Return the lines below that carry the word "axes".

GIVEN MATERIAL START

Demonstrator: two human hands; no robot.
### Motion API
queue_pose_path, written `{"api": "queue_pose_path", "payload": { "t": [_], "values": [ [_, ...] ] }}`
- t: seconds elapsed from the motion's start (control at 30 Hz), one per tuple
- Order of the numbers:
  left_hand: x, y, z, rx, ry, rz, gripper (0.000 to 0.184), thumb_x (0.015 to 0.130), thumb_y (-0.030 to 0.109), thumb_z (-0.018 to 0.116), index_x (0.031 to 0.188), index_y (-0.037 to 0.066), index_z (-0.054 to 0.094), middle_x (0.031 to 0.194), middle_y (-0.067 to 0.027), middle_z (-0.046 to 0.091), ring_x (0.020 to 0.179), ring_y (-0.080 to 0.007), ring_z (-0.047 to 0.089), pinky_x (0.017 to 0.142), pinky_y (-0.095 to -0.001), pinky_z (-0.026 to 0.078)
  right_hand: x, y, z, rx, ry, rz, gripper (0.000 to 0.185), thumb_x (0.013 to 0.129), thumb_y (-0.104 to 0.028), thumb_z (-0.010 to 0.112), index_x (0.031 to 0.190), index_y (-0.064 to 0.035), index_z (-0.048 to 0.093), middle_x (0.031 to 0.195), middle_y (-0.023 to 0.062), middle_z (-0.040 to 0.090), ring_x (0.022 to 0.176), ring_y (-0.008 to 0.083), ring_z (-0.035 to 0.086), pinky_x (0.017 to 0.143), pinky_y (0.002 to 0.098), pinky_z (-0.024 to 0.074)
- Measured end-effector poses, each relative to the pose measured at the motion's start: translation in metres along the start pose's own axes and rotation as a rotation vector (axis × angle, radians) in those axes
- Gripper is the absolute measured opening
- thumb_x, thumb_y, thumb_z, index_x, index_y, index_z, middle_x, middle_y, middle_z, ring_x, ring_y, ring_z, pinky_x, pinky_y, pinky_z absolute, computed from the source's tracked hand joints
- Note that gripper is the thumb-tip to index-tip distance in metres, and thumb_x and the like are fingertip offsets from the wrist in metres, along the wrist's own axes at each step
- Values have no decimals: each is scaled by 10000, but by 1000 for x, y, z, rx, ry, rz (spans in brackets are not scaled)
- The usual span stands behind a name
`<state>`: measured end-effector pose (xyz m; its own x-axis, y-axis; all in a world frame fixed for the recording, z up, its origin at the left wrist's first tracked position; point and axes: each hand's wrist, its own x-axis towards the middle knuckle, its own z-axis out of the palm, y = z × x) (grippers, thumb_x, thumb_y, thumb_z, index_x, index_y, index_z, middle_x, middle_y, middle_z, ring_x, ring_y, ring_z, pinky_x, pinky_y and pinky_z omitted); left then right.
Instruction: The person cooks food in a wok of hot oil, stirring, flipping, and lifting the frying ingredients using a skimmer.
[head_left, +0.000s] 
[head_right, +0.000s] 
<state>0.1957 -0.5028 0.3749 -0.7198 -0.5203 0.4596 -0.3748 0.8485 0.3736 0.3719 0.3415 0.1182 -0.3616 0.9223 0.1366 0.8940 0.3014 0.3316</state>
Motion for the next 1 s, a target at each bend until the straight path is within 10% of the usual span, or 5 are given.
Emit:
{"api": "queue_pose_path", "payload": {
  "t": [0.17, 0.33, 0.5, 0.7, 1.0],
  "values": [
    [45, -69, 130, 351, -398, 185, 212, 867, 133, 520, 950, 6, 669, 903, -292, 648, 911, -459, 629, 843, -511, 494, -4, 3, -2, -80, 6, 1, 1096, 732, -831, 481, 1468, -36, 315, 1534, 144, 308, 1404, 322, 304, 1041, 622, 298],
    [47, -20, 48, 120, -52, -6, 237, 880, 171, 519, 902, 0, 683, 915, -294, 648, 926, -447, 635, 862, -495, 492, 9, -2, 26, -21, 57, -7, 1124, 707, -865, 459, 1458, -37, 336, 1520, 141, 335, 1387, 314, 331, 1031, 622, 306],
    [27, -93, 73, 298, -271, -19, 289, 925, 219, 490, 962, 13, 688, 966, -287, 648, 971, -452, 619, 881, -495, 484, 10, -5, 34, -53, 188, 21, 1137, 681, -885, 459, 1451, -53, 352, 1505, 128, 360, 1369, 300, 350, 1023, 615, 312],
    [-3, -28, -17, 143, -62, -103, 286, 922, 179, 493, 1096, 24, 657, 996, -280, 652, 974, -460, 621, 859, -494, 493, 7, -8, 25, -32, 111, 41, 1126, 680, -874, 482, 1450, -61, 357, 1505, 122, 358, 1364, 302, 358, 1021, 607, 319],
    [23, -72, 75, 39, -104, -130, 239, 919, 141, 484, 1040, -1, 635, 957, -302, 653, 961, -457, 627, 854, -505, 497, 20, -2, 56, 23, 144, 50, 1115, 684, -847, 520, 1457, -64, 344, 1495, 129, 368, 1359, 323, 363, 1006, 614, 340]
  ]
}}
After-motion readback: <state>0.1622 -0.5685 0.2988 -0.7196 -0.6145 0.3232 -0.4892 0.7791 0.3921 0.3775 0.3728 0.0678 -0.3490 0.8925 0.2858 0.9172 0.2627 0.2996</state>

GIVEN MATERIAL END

RESPONSE -
- Measured end-effector poses, each relative to the pose measured at the motion's start: translation in metres along the start pose's own axes and rotation as a rotation vector (axis × angle, radians) in those axes
- Note that gripper is the thumb-tip to index-tip distance in metres, and thumb_x and the like are fingertip offsets from the wrist in metres, along the wrist's own axes at each step
`<state>`: measured end-effector pose (xyz m; its own x-axis, y-axis; all in a world frame fixed for the recording, z up, its origin at the left wrist's first tracked position; point and axes: each hand's wrist, its own x-axis towards the middle knuckle, its own z-axis out of the palm, y = z × x) (grippers, thumb_x, thumb_y, thumb_z, index_x, index_y, index_z, middle_x, middle_y, middle_z, ring_x, ring_y, ring_z, pinky_x, pinky_y and pinky_z omitted); left then right.

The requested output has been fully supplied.